Of all the lines in these entries, count those that contain "request" and give only the total.

** Records follows **

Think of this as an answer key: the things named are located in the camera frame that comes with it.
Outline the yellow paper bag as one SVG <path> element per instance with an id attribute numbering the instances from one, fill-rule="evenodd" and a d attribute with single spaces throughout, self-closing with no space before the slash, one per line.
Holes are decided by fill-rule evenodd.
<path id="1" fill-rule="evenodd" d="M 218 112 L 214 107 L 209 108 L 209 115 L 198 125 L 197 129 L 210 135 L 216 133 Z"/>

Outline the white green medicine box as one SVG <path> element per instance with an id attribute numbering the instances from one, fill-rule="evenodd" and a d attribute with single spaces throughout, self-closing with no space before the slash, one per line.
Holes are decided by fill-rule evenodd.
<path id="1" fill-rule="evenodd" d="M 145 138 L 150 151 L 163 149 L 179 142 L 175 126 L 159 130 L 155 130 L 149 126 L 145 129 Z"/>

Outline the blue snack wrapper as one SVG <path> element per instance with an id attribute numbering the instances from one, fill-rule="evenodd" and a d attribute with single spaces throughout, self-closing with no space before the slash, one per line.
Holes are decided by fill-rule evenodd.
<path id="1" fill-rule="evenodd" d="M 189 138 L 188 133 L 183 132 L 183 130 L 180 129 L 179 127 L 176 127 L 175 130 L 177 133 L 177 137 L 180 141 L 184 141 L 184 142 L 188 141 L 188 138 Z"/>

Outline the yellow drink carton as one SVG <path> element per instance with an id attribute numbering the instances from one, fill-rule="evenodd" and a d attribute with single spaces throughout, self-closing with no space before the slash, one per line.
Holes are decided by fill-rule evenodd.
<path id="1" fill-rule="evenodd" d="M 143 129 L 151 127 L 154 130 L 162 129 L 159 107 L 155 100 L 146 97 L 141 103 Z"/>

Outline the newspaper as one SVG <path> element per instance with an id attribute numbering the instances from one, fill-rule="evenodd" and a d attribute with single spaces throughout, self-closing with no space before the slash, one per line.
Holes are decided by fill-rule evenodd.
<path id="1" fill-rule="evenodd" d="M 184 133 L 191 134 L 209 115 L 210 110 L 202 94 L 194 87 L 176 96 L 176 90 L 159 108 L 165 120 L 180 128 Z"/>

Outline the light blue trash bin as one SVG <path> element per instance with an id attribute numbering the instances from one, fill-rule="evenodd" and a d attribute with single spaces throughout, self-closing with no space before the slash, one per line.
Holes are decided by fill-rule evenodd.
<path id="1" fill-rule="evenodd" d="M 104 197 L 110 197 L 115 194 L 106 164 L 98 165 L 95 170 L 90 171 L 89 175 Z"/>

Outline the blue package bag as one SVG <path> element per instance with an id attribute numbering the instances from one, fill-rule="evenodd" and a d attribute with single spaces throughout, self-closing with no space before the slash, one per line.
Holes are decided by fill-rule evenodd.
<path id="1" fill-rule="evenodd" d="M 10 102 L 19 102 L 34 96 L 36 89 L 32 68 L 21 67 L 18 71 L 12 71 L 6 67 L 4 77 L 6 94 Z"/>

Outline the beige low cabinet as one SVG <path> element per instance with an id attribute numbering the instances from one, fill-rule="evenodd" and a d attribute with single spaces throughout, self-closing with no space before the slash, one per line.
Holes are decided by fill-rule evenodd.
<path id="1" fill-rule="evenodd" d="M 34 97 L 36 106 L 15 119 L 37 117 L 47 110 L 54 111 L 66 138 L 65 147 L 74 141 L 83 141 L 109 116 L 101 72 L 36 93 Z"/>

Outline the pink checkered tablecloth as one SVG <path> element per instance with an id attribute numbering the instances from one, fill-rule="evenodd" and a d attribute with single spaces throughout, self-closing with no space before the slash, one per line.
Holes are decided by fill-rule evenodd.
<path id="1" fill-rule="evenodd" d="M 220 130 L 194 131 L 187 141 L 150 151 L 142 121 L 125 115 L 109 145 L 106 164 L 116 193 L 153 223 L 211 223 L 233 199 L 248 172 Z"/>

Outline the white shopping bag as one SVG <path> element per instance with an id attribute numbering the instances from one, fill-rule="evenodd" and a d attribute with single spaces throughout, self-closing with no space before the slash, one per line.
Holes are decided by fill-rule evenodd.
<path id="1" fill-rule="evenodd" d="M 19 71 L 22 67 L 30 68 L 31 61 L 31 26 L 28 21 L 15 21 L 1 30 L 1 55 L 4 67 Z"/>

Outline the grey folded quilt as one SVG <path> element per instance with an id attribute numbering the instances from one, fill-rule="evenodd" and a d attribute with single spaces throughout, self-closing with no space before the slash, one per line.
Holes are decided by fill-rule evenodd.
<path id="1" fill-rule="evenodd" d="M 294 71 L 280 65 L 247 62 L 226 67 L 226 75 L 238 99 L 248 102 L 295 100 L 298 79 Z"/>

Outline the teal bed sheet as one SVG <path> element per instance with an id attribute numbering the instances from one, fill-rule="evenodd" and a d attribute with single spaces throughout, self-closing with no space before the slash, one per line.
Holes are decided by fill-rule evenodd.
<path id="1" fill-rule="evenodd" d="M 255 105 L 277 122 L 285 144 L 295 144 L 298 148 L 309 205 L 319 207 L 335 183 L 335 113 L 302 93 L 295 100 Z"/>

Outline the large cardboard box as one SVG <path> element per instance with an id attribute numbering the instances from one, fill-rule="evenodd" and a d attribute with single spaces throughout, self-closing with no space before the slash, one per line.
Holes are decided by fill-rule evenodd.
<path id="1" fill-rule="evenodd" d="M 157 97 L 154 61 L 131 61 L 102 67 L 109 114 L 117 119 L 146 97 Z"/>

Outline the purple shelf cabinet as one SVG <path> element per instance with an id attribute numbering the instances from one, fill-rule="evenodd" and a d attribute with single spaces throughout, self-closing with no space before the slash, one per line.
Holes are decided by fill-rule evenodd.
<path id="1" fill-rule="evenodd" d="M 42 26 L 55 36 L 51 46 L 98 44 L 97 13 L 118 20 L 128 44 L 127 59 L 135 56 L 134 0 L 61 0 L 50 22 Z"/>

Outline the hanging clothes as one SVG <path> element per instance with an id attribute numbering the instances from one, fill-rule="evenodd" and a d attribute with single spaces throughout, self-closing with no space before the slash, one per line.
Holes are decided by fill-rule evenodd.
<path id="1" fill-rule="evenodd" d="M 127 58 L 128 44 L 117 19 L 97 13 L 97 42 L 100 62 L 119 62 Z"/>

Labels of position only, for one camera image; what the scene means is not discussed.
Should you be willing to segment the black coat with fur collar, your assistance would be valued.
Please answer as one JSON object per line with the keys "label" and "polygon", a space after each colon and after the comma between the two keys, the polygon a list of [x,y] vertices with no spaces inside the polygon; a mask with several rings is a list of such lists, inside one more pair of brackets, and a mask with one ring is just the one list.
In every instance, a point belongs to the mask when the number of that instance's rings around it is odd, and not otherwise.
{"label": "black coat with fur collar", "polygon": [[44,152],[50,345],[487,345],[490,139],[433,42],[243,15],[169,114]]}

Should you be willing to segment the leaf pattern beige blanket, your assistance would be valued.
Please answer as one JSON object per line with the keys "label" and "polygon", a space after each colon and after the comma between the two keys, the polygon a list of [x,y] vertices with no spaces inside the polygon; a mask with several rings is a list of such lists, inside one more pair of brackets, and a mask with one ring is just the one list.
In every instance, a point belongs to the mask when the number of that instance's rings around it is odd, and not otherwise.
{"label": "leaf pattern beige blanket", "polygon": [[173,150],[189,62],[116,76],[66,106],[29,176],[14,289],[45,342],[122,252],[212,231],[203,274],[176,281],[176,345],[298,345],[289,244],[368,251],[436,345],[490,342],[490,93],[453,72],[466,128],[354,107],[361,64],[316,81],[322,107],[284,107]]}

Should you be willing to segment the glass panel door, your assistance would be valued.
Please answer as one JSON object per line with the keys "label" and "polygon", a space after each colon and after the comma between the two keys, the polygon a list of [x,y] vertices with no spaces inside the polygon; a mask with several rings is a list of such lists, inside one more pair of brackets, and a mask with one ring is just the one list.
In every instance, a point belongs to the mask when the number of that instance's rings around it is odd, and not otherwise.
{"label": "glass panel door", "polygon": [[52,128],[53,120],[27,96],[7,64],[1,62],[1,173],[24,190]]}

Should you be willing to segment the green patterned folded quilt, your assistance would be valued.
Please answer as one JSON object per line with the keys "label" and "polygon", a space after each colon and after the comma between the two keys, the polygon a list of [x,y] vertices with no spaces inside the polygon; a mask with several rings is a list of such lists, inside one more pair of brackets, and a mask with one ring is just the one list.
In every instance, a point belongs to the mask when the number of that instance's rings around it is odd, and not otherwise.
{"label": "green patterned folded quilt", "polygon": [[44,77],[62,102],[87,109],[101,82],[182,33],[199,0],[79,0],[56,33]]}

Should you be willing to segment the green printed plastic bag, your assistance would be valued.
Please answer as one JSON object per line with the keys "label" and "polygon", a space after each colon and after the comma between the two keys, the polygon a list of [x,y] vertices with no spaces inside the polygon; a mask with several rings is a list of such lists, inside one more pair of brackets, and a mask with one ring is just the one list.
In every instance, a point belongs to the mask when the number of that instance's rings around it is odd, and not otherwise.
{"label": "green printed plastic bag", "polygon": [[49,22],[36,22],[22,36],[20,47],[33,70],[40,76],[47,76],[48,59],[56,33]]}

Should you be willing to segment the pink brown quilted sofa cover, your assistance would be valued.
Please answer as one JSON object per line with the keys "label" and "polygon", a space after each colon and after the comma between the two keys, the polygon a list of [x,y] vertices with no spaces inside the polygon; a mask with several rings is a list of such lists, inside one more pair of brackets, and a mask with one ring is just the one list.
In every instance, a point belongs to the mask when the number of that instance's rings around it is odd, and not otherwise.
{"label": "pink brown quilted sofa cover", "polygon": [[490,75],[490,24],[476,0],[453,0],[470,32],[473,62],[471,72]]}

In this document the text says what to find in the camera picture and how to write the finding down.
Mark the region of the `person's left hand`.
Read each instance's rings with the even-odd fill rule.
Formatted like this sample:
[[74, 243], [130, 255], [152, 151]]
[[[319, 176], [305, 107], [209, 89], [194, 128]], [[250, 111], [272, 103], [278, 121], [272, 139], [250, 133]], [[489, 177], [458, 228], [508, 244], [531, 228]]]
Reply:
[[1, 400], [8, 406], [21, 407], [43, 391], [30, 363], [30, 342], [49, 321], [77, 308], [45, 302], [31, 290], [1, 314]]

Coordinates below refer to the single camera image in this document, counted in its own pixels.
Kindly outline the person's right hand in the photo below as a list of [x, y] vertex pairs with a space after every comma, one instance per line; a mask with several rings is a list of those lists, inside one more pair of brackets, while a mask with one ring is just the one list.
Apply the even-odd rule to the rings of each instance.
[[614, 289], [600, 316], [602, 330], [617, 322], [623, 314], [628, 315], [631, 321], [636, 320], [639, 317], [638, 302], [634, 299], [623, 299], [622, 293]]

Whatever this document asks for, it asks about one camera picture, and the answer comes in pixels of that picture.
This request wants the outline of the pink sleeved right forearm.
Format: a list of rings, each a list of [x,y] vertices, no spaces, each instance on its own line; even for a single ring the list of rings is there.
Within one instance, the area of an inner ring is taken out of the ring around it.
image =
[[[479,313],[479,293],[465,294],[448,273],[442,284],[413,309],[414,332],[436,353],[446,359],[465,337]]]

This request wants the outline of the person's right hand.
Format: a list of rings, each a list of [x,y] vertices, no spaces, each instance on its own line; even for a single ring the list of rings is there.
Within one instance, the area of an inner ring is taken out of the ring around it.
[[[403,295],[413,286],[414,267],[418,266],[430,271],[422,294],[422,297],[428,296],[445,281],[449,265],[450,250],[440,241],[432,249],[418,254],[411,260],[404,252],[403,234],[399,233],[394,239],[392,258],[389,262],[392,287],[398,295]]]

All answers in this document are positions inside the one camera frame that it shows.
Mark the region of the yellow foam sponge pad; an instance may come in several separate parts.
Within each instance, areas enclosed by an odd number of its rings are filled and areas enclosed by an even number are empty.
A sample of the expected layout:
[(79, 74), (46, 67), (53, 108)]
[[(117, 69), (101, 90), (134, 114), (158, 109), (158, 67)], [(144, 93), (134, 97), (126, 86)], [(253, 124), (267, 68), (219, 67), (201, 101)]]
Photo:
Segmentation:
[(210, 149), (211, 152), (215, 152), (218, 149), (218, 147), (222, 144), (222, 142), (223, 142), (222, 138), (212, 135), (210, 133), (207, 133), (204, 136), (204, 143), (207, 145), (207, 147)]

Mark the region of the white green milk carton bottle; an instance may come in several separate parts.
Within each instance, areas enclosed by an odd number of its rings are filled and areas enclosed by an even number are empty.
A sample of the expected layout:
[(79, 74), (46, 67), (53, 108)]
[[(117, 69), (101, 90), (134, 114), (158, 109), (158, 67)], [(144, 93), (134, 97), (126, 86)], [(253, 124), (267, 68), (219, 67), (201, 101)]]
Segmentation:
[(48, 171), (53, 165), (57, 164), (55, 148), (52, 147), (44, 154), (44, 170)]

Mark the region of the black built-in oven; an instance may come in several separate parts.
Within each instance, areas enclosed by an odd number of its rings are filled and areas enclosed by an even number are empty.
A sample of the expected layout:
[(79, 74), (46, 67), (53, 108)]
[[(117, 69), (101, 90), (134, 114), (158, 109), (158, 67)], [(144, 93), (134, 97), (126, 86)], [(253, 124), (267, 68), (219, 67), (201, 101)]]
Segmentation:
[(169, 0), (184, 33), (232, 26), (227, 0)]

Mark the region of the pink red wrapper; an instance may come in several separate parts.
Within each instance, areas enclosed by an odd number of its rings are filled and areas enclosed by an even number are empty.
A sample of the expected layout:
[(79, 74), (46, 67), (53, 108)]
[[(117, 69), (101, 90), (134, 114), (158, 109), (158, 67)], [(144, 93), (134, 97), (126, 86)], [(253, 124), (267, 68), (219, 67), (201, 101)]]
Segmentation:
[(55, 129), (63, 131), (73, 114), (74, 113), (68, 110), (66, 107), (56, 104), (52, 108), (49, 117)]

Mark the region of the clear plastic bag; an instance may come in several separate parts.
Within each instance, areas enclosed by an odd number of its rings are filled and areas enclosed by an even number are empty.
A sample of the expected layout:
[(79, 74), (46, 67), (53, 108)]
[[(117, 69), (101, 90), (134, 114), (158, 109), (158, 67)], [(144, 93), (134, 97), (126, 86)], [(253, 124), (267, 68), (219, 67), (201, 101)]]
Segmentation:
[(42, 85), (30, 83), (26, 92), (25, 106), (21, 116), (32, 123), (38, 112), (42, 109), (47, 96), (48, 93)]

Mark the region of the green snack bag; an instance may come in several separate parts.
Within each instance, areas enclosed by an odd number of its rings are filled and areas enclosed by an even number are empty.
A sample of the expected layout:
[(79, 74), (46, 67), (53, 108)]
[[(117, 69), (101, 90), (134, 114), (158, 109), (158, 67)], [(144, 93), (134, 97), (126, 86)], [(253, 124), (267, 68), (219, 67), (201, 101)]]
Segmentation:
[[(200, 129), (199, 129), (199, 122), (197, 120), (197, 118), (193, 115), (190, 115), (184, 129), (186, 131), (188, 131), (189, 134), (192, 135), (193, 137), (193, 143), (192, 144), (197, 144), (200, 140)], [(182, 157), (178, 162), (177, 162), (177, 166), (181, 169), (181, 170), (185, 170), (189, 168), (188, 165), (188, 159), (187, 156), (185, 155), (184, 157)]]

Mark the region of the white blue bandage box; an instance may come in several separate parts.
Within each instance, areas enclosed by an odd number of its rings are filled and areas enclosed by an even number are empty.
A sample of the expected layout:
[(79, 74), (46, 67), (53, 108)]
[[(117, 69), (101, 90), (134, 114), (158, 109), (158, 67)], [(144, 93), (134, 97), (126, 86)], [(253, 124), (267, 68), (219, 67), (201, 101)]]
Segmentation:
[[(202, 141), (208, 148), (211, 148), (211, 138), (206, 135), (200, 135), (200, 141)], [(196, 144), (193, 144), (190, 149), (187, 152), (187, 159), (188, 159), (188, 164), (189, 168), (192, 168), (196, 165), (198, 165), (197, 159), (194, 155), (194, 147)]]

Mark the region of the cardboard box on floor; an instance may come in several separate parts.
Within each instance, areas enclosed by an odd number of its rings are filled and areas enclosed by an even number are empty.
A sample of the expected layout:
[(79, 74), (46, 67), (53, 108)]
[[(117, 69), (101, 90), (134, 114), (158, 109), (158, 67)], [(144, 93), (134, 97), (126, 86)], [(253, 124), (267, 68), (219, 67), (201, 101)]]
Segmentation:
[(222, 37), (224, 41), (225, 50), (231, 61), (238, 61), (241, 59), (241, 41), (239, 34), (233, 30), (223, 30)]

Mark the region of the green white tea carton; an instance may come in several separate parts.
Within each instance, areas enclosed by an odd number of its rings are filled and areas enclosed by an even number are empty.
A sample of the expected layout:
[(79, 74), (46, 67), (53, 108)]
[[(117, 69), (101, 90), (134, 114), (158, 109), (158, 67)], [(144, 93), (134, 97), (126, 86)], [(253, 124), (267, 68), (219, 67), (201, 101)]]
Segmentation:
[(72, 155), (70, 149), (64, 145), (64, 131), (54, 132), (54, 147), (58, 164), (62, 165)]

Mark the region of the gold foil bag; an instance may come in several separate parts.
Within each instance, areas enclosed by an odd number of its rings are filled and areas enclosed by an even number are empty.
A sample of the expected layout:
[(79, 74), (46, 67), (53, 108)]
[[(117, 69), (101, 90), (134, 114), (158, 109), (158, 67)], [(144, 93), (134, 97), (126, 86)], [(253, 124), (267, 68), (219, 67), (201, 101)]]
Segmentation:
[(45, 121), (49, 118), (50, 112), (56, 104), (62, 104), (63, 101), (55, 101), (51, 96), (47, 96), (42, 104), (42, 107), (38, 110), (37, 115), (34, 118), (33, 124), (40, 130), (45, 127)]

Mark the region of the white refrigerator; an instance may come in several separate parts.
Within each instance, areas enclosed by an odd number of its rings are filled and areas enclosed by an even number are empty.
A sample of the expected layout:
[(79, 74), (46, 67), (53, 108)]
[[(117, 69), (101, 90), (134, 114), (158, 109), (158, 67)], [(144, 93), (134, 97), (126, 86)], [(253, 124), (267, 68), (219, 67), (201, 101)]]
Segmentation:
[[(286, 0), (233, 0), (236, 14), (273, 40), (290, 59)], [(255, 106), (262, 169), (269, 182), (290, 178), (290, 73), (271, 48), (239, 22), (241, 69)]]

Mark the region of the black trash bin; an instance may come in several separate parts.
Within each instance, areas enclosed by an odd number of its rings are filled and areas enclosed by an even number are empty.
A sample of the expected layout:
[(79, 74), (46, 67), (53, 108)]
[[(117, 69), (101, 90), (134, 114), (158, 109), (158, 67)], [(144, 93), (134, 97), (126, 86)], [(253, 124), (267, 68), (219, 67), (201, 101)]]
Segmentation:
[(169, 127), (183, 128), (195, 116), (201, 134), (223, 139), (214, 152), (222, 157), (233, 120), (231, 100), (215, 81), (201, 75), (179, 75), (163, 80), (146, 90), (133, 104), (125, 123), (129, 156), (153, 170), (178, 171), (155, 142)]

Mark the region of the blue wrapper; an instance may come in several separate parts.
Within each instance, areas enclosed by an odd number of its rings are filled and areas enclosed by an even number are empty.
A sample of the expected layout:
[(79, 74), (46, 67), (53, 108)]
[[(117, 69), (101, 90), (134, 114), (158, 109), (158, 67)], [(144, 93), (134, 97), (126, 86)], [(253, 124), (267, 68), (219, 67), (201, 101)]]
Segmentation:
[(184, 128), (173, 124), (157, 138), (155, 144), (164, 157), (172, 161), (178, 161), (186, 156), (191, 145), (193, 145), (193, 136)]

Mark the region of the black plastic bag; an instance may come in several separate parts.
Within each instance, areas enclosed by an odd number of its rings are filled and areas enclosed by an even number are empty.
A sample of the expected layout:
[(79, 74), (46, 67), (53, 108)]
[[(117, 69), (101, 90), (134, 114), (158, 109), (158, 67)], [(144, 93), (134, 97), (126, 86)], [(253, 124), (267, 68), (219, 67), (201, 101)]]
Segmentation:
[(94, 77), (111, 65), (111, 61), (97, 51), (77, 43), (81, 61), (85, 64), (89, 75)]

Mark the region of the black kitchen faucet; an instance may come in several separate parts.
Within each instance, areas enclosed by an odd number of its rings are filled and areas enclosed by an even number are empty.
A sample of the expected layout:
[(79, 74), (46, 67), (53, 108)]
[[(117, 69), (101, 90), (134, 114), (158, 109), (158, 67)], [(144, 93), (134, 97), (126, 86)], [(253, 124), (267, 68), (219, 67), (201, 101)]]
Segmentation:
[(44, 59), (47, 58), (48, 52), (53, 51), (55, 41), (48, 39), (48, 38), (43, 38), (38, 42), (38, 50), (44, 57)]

** End of Records **

__Output for this task__
2